• The data:
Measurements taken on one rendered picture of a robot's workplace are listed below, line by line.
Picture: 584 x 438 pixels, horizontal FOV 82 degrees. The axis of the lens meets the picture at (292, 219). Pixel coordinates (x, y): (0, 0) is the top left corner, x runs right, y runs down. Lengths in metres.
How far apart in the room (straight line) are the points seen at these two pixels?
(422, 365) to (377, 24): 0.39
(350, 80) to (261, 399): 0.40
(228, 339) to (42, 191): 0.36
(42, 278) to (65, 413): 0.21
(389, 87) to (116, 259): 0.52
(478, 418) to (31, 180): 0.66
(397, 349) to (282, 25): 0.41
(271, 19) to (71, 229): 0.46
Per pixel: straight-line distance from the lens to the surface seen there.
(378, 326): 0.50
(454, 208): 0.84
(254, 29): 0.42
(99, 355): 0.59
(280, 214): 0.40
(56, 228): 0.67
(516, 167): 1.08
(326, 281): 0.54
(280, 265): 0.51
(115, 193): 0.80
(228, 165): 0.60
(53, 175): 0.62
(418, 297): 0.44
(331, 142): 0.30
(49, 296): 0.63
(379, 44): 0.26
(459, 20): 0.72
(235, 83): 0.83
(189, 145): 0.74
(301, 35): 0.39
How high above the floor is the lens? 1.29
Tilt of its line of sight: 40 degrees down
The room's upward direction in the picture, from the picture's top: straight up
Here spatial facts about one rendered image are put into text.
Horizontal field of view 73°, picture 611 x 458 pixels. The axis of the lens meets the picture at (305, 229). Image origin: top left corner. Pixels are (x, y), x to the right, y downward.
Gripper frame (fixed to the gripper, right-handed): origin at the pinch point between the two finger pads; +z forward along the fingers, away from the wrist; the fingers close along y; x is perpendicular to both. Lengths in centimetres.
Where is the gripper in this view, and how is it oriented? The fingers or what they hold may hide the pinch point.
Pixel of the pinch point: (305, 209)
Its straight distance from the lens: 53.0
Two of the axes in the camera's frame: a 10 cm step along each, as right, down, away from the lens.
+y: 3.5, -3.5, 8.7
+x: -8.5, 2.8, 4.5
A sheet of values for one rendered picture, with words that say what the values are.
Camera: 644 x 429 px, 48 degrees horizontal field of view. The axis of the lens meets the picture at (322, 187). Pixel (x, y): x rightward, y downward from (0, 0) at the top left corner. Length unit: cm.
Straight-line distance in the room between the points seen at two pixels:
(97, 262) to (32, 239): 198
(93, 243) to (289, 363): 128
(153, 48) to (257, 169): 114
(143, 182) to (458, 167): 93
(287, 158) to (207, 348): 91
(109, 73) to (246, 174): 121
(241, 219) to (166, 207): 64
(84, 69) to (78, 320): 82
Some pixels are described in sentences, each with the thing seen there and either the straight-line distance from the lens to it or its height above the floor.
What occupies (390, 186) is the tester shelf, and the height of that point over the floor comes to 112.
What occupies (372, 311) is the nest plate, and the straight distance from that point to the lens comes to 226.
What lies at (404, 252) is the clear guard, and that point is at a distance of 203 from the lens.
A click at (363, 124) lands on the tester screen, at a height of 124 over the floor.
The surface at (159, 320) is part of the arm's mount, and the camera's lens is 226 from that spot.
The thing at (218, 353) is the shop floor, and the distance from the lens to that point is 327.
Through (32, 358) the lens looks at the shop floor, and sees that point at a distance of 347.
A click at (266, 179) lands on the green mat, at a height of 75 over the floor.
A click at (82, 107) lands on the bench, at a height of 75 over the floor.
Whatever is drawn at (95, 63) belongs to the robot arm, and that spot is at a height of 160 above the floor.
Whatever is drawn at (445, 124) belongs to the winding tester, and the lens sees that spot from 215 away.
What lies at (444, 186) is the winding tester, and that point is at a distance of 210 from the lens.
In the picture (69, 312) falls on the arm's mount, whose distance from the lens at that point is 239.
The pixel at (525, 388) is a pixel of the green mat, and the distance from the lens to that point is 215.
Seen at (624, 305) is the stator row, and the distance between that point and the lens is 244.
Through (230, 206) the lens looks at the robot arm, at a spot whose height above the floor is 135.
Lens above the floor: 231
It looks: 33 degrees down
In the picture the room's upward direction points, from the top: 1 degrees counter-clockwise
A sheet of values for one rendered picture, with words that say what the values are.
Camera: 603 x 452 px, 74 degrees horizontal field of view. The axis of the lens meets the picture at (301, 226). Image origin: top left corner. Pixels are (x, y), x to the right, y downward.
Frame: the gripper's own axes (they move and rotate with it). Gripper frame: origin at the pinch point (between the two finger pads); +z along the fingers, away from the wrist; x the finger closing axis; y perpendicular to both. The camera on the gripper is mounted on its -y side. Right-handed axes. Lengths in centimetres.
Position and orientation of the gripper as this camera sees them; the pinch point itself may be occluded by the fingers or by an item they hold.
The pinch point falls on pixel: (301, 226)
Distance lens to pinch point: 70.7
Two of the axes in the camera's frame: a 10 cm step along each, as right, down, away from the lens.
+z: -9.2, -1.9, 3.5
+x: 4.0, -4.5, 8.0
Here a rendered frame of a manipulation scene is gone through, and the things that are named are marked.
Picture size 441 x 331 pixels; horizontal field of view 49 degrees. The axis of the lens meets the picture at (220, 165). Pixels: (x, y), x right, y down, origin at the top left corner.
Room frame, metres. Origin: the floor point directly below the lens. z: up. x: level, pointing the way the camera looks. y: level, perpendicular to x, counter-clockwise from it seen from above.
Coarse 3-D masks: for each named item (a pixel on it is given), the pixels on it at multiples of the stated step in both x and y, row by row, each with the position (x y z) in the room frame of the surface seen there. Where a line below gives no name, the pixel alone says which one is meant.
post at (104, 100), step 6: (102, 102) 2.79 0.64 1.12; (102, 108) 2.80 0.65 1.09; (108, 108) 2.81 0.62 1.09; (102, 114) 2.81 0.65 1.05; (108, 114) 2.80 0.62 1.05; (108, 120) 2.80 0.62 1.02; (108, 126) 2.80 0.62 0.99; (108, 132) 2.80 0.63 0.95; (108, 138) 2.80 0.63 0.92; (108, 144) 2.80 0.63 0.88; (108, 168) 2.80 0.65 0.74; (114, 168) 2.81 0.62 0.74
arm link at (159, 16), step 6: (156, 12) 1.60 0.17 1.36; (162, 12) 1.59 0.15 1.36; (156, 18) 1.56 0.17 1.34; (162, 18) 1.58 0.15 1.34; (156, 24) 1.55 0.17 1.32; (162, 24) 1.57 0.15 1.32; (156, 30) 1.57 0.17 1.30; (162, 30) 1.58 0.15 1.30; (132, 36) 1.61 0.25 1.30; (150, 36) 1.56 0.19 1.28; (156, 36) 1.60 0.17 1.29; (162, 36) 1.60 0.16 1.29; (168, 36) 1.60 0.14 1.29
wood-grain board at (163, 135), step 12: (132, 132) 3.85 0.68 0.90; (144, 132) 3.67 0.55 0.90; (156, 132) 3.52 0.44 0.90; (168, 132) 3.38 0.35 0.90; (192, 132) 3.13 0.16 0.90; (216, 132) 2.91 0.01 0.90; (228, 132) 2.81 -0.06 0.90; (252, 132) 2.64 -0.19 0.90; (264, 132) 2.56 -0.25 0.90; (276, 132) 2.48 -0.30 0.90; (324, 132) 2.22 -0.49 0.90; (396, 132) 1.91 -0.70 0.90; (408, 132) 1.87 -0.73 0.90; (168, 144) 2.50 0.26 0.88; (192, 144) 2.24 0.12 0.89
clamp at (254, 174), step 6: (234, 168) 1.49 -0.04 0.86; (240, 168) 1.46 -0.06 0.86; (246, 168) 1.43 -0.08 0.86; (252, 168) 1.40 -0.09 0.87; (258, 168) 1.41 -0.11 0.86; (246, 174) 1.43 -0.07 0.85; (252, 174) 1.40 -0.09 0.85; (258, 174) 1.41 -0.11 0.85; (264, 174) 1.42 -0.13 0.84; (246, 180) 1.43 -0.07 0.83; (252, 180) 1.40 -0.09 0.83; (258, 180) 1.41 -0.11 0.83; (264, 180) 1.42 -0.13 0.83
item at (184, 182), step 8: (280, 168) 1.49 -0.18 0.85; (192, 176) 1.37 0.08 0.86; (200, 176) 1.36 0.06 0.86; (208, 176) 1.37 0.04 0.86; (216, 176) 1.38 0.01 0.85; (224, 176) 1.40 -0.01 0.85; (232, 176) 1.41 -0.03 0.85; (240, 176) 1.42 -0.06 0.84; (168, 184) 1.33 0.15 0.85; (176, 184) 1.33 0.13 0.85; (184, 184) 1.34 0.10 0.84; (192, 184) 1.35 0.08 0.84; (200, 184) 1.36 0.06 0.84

• Goal of the exercise: Using the records above, write out exactly the lines between the one holding "Its straight distance from the lens: 53.0" and the one holding "The surface at", inclusive; leave everything else out.

• Written response:
Its straight distance from the lens: 53.0
Two of the axes in the camera's frame: a 10 cm step along each, as right, down, away from the lens.
+y: 3.5, -3.5, 8.7
+x: -8.5, 2.8, 4.5
A sheet of values for one rendered picture, with words that say what the values are.
Camera: 644 x 429 px, 48 degrees horizontal field of view. The axis of the lens meets the picture at (322, 187). Pixel (x, y): x rightward, y downward from (0, 0) at the top left corner. Length unit: cm.
Straight-line distance in the room between the points seen at two pixels:
(97, 262) to (32, 239): 198
(93, 243) to (289, 363): 128
(153, 48) to (257, 169): 114
(143, 182) to (458, 167): 93
(287, 158) to (207, 348): 91
(109, 73) to (246, 174): 121
(241, 219) to (166, 207): 64
(84, 69) to (78, 320): 82
Some pixels are described in sentences, each with the thing seen there and either the straight-line distance from the lens to it or its height above the floor.
What occupies (390, 186) is the tester shelf, and the height of that point over the floor comes to 112.
What occupies (372, 311) is the nest plate, and the straight distance from that point to the lens comes to 226.
What lies at (404, 252) is the clear guard, and that point is at a distance of 203 from the lens.
A click at (363, 124) lands on the tester screen, at a height of 124 over the floor.
The surface at (159, 320) is part of the arm's mount, and the camera's lens is 226 from that spot.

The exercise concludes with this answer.